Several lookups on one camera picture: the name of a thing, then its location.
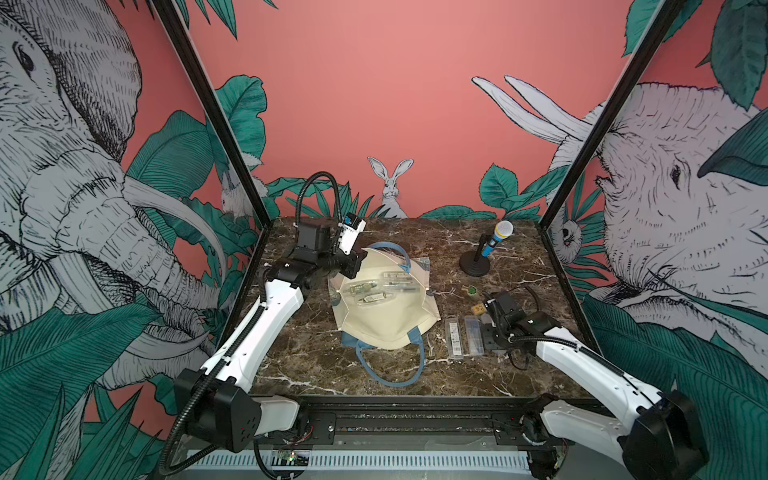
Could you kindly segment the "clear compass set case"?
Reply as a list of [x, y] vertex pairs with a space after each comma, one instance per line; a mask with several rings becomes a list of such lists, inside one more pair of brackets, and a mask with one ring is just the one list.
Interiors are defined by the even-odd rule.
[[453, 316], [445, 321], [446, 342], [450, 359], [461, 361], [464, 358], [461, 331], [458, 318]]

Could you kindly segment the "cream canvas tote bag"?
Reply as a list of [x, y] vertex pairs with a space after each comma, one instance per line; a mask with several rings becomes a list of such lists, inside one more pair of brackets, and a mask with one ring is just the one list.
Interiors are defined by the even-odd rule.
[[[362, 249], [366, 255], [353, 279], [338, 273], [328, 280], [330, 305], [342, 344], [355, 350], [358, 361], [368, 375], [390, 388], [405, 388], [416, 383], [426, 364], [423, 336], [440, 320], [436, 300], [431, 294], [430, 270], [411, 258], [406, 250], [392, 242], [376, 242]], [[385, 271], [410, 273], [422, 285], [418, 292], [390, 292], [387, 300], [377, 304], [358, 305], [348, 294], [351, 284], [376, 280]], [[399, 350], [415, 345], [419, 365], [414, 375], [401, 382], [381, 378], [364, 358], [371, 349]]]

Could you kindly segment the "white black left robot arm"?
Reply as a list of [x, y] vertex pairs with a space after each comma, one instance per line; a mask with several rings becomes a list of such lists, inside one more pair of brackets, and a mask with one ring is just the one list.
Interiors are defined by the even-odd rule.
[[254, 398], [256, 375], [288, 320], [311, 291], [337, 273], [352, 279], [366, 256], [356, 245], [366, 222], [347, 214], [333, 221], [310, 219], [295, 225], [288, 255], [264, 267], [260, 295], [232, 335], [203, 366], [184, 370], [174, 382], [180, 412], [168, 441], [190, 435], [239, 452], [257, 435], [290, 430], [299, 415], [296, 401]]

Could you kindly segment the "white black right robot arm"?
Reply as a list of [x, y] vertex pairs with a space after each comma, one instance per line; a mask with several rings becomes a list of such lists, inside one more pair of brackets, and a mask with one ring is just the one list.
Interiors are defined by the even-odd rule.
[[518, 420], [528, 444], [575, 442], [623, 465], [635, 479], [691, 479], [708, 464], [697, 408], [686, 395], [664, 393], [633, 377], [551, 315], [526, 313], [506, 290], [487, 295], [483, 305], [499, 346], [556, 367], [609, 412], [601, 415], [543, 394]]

○ ○ ○ ○ ○ ○ ○

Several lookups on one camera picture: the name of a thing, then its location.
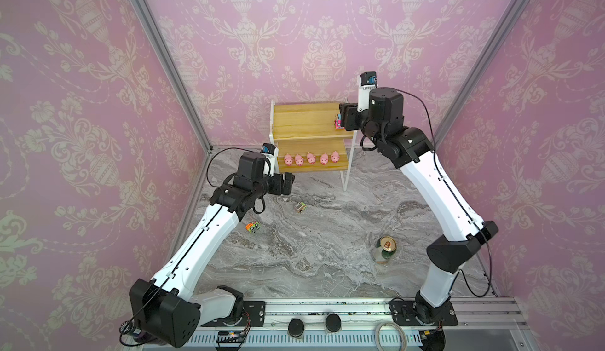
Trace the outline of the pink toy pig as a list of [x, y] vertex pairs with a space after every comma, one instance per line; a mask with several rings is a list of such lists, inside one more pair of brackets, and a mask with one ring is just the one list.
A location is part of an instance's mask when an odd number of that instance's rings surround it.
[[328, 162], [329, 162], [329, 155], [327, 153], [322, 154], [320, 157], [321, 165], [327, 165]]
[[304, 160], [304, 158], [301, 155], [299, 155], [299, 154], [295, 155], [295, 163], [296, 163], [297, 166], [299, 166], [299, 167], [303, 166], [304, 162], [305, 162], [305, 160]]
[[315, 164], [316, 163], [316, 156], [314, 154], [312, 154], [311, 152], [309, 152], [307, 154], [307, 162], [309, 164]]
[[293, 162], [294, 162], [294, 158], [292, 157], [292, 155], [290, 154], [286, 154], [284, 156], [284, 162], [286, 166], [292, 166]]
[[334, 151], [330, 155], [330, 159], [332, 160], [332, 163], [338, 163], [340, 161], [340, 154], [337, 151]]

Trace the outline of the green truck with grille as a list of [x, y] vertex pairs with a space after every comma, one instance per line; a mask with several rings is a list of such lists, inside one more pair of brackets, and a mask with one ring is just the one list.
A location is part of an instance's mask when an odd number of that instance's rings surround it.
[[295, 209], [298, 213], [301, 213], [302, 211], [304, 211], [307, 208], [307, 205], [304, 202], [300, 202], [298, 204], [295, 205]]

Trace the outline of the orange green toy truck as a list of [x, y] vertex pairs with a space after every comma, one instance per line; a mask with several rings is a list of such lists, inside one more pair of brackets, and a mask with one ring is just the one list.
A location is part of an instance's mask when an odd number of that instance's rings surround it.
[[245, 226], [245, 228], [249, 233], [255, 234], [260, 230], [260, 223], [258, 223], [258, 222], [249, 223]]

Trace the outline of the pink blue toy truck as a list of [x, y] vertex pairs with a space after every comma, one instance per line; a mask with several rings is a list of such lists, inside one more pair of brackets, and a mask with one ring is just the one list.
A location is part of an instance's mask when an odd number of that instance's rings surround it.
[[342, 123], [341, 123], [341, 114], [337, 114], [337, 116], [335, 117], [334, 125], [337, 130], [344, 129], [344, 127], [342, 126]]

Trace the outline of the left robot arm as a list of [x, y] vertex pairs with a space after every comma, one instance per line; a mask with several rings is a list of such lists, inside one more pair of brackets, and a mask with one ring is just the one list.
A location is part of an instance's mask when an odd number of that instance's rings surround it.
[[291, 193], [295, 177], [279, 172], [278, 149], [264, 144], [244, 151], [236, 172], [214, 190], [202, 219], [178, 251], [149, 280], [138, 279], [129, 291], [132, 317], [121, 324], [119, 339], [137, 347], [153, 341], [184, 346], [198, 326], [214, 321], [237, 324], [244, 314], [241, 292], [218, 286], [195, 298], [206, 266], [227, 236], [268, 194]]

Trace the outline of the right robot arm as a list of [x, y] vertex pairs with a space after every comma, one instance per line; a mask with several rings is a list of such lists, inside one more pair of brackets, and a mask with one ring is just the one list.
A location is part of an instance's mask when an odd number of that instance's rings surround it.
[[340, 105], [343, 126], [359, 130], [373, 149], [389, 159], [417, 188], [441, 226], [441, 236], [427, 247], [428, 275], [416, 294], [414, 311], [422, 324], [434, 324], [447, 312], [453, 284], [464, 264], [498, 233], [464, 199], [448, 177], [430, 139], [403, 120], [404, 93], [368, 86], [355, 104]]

○ ○ ○ ○ ○ ○ ○

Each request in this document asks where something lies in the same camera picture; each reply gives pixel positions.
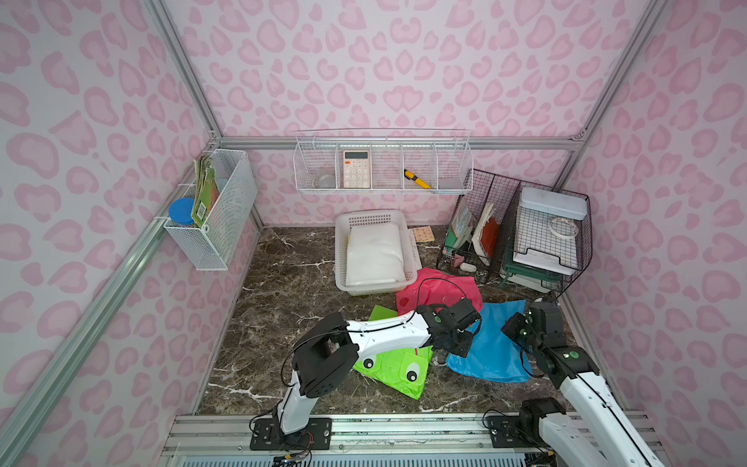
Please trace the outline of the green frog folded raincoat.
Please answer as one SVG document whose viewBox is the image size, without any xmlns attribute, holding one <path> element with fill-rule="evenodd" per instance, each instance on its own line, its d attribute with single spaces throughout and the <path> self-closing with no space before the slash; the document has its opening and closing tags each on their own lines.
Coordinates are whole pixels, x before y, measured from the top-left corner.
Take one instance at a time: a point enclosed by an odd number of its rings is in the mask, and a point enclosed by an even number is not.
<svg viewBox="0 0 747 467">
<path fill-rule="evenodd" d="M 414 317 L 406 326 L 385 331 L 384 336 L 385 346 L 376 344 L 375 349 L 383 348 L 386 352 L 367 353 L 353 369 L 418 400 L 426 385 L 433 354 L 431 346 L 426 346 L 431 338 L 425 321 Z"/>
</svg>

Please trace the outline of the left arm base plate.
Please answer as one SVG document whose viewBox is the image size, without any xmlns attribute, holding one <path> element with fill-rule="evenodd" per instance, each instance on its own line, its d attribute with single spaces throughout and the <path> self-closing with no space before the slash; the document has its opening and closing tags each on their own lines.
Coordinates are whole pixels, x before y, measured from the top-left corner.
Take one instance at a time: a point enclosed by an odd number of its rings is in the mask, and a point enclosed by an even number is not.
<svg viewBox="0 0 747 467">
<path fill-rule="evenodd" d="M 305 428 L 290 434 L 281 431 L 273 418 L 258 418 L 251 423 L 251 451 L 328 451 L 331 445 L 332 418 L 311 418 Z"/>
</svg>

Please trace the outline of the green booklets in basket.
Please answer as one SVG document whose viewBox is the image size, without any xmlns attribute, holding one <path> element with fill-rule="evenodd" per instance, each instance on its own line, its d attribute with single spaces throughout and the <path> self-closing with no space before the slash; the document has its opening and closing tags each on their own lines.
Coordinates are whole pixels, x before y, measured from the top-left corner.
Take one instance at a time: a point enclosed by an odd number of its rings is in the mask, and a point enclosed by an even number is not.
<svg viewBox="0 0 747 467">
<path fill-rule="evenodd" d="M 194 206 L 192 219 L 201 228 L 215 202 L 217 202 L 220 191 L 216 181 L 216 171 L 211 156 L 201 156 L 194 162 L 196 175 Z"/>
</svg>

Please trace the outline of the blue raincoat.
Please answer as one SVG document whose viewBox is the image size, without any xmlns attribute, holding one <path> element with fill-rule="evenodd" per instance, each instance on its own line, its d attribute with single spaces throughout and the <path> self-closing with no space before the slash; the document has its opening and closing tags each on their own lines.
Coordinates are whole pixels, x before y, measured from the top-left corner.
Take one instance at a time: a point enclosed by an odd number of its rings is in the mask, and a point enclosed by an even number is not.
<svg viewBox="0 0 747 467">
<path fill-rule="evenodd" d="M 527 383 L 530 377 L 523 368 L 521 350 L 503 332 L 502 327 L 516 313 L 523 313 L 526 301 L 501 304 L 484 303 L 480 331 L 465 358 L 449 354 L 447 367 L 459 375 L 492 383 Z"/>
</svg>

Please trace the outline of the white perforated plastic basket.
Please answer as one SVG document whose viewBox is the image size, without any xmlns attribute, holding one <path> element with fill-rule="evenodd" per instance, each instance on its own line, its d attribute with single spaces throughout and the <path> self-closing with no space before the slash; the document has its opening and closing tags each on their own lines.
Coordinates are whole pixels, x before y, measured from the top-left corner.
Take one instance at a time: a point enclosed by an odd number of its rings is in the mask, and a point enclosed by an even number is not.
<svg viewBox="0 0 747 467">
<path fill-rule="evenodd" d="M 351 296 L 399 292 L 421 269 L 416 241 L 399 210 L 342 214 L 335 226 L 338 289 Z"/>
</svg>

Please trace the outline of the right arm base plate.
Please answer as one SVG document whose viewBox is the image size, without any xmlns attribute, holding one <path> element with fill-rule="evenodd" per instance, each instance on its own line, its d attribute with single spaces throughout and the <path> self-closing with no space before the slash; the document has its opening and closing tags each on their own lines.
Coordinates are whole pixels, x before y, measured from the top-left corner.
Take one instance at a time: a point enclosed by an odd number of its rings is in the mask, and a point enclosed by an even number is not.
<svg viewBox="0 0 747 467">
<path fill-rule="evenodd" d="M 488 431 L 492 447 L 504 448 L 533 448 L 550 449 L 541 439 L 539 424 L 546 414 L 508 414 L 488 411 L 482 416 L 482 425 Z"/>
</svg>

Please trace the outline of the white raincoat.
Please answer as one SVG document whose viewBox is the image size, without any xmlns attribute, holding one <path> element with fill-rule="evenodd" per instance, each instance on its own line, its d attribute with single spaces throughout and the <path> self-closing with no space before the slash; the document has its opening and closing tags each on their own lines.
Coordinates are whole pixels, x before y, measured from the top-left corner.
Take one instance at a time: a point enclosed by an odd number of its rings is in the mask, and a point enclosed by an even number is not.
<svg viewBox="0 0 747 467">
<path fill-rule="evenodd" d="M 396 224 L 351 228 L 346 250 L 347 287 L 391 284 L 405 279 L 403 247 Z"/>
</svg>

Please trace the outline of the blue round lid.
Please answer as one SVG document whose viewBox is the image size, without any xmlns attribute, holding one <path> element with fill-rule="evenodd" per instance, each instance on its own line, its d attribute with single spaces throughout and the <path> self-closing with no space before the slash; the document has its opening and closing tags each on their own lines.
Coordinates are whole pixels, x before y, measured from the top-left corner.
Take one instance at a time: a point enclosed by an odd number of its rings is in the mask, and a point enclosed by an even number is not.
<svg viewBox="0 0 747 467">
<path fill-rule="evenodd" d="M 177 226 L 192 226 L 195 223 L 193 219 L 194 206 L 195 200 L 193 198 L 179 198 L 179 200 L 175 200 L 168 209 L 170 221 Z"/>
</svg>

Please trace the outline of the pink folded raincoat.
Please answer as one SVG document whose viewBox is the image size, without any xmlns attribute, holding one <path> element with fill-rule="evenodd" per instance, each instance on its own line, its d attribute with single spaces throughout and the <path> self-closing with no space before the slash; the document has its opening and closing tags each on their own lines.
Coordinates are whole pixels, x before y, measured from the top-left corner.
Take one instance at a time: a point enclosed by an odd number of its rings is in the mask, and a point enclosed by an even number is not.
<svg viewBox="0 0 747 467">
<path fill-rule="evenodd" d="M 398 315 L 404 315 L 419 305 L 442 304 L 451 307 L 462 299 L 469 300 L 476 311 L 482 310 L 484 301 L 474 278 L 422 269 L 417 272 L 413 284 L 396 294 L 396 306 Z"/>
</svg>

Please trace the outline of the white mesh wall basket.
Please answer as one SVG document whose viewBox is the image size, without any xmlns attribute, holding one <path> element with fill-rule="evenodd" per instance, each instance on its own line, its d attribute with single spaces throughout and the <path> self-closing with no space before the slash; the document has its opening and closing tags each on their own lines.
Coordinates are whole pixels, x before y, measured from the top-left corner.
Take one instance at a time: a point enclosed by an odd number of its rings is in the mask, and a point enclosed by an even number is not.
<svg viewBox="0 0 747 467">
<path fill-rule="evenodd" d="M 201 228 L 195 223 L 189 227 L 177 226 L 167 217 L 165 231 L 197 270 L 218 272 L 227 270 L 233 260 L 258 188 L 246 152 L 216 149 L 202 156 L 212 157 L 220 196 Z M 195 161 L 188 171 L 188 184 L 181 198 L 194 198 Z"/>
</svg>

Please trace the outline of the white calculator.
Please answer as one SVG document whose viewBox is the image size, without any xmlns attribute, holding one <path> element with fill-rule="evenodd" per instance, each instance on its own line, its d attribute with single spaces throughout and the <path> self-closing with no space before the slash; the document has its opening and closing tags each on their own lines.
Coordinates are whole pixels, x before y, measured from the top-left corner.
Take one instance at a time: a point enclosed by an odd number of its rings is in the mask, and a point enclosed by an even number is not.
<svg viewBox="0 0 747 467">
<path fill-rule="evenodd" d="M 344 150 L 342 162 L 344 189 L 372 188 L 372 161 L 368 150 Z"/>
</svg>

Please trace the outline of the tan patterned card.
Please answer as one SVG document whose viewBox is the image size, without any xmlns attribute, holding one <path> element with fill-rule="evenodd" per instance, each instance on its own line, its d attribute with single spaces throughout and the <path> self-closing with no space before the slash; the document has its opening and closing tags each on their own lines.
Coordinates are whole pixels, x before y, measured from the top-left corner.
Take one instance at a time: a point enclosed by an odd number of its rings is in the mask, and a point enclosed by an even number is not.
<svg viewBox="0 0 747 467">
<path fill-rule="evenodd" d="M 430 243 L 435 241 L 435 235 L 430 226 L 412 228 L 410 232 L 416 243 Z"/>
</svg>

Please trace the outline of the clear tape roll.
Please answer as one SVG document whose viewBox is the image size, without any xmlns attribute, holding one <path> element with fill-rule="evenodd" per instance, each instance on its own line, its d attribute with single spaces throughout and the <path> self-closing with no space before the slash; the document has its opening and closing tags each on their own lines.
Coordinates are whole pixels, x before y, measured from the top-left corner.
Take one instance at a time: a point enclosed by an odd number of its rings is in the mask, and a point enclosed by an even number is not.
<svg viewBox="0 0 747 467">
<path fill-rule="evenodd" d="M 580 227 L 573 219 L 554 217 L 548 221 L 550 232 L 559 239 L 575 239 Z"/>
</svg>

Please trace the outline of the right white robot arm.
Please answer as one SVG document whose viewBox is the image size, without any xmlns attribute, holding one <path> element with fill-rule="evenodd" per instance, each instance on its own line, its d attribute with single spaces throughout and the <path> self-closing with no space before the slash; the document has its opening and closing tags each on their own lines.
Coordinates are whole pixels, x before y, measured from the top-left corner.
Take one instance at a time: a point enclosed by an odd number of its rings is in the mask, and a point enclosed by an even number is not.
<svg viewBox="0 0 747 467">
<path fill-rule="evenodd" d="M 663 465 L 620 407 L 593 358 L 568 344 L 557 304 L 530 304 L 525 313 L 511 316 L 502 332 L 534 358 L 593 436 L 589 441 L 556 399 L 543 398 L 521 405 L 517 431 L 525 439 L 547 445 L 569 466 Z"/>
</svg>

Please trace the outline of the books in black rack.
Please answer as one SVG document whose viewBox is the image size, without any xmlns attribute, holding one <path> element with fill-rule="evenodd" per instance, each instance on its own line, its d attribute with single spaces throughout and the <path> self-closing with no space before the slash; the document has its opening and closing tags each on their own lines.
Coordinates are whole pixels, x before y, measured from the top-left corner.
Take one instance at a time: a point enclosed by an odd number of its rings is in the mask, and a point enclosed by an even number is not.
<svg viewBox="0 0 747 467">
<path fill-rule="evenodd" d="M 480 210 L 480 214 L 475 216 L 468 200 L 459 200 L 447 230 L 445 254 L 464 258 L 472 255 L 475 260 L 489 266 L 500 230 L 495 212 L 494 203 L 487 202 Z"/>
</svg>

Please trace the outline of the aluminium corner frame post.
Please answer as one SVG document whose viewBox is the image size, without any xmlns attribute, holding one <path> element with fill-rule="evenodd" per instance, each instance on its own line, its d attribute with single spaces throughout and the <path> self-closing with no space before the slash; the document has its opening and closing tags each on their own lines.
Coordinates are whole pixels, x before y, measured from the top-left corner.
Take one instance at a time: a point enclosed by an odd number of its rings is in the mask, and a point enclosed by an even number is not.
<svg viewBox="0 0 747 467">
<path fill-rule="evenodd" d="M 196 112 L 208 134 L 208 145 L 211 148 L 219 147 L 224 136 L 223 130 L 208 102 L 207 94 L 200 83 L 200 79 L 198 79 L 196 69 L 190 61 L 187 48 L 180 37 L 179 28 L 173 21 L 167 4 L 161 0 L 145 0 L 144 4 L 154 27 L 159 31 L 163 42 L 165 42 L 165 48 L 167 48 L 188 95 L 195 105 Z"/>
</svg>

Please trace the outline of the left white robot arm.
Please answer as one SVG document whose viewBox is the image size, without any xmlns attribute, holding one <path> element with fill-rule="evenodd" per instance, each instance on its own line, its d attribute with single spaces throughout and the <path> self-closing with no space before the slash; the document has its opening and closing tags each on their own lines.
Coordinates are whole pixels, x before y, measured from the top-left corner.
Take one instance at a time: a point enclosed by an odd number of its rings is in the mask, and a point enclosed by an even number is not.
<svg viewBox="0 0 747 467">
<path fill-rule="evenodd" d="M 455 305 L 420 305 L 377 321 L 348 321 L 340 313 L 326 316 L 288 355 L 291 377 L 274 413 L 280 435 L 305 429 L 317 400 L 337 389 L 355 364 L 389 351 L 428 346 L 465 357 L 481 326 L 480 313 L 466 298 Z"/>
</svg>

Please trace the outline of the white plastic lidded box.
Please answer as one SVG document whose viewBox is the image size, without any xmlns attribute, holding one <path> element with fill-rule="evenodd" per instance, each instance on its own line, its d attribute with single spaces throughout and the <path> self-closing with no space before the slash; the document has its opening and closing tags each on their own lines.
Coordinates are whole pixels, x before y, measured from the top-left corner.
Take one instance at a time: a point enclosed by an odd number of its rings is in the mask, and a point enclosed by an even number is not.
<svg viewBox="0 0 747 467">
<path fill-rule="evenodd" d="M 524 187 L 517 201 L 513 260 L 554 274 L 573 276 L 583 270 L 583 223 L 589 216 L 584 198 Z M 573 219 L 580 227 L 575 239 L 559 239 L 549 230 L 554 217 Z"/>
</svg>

○ ○ ○ ○ ○ ○ ○

--- Required action ---
Take the entries above and copy out all lines with the string "blue".

--- Answer to this problem ---
Trace the outline of the pink blue toy truck as a list of [x, y] vertex pairs with a space after every comma, one instance per line; a mask with several rings is a list of such lists, inside one more pair of brackets, and a mask with one ring is just the one list.
Please trace the outline of the blue raincoat.
Please trace the outline of the blue round lid.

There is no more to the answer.